What to produce: Copy each line below exactly.

• • • • • • •

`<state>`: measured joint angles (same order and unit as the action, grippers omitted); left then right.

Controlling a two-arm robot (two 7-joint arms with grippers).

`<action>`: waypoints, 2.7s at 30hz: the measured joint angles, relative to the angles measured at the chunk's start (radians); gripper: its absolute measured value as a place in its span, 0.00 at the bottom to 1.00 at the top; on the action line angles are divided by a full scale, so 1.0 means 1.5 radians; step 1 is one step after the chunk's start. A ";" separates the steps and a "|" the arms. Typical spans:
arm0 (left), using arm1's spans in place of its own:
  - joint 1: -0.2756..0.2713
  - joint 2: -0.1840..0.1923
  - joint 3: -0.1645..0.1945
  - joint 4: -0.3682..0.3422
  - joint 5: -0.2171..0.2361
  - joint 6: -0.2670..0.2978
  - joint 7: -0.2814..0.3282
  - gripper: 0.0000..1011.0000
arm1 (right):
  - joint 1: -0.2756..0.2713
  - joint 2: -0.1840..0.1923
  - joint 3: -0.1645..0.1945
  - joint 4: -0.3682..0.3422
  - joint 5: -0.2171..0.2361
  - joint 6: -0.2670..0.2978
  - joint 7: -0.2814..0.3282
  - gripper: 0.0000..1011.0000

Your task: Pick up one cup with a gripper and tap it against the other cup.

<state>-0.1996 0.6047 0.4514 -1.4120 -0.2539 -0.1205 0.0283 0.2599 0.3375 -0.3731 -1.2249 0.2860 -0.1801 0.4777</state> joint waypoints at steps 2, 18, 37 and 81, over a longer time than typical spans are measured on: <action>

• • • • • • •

Solution for this exercise:
`<state>`: measured joint angles (same order and unit as the action, grippers omitted); left then right.

Controlling a two-arm robot (two 7-joint arms with grippers).

`<action>`: waypoints, 2.7s at 30hz: the measured joint angles, relative to the angles measured at the chunk's start (radians); gripper: its absolute measured value as a place in its span, 0.00 at the bottom to 1.00 at the top; on the action line angles are divided by a full scale, so 1.0 means 1.5 radians; step 1 is one step after the chunk's start. A ";" separates the steps and a "|" the arms. Typical spans:
arm0 (left), using arm1's spans in place of its own:
  - joint 1: -0.2756..0.2713
  - joint 2: -0.1840..0.1923
  - joint 3: -0.1645..0.1945
  - joint 4: -0.3682..0.3422
  - joint 5: -0.2171..0.2361
  - joint 6: -0.2670..0.2978
  - joint 7: -0.2814..0.3282
  - gripper: 0.0000..1011.0000
arm1 (right):
  - joint 1: -0.2756..0.2713
  - joint 2: -0.1840..0.1923
  - joint 3: -0.1645..0.1945
  - joint 4: -0.3682..0.3422
  - joint 5: -0.2171..0.2361
  - joint 6: -0.2670..0.2978
  - joint 7: -0.2814..0.3282
  - gripper: 0.0000..1011.0000

Your task: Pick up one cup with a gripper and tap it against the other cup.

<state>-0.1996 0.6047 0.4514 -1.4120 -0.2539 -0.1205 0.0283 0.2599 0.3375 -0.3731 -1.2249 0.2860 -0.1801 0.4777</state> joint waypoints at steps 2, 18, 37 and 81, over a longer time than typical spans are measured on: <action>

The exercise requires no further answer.